## Required work
In the listing that follows, find the lines with the string "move" and report how many there are, without commentary.

**********

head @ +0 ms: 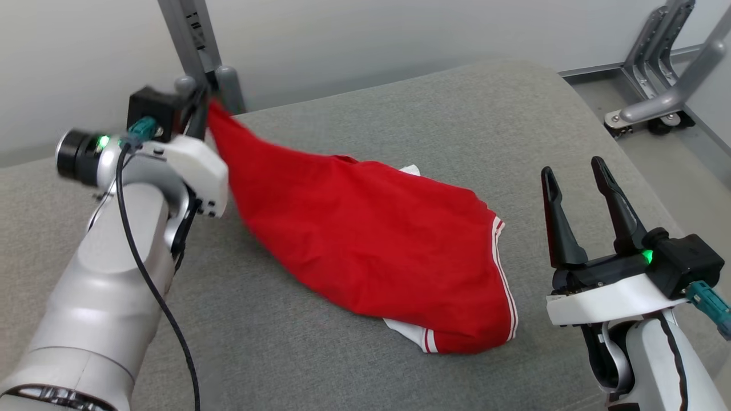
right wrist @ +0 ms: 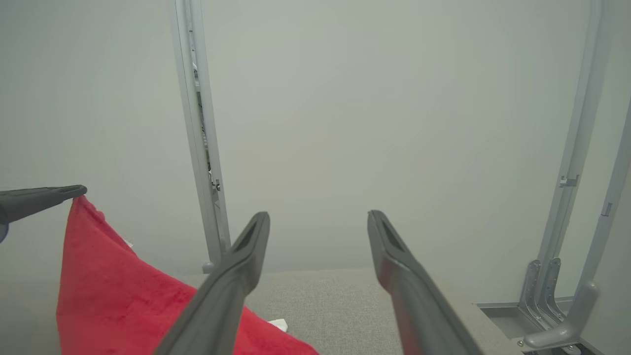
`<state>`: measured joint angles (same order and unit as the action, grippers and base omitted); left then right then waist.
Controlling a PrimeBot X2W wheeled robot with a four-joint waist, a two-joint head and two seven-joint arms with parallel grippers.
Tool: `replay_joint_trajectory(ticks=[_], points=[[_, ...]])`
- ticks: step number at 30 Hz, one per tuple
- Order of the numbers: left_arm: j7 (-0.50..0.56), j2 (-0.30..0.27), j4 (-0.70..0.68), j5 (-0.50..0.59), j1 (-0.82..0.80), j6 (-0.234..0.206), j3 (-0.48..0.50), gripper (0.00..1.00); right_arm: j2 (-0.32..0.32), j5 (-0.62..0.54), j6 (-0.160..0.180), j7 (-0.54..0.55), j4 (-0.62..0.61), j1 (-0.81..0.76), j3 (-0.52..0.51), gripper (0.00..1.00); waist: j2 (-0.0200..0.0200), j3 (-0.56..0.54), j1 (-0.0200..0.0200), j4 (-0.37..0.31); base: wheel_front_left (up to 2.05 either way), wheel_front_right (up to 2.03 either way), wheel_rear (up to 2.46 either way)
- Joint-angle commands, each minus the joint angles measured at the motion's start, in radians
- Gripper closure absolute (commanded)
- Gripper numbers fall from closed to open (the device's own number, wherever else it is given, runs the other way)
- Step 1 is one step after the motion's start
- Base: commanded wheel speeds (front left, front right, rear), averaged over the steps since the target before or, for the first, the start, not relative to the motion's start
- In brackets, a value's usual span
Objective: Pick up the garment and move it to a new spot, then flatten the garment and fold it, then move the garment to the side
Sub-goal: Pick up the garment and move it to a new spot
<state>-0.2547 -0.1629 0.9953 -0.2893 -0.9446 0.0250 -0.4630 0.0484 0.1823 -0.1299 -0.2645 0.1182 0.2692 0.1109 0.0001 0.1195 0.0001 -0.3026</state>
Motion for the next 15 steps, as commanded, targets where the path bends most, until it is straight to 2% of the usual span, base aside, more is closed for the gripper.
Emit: replay_joint_trajectory(ticks=[1, 2, 3, 10, 13, 15], points=[[0.027, -0.001, 0.077, -0.007, 0.01, -0.008, 0.002, 0.79, 0.005, -0.007, -0.002, -0.002, 0.008, 0.002, 0.005, 0.0, -0.0001, -0.001, -0.0001, 0.017, 0.0, 0.0, 0.0], [0.035, 0.0, 0.107, -0.012, 0.011, -0.012, 0.003, 0.6, 0.005, -0.008, -0.002, -0.002, 0.01, 0.001, 0.006, 0.0, -0.0001, -0.002, -0.0001, 0.023, 0.0, 0.0, 0.0], [0.053, 0.001, 0.14, -0.017, 0.014, -0.009, 0.004, 0.02, 0.005, -0.012, -0.002, -0.002, 0.011, -0.001, 0.008, 0.0, -0.0001, -0.005, -0.0001, 0.029, 0.0, 0.0, 0.0], [0.012, -0.002, 0.203, -0.051, 0.006, -0.03, 0.032, 0.0, 0.005, -0.031, -0.002, -0.002, 0.02, -0.017, 0.008, 0.0, -0.0001, -0.041, -0.0001, 0.079, 0.0, 0.0, 0.0], [-0.007, -0.003, 0.156, -0.076, 0.021, -0.043, 0.07, 0.0, 0.005, -0.037, -0.002, -0.002, 0.024, -0.029, 0.002, 0.0, -0.0001, -0.065, -0.0001, 0.1, 0.0, 0.0, 0.0], [-0.01, -0.019, 0.064, -0.076, 0.044, -0.056, 0.095, 0.0, 0.005, -0.039, -0.002, -0.002, 0.023, -0.036, 0.002, 0.0, -0.0001, -0.076, -0.0001, 0.114, 0.0, 0.0, 0.0]])
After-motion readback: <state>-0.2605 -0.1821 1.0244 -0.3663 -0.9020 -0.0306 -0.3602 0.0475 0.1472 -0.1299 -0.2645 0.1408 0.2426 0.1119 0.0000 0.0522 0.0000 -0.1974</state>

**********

## Your solution
2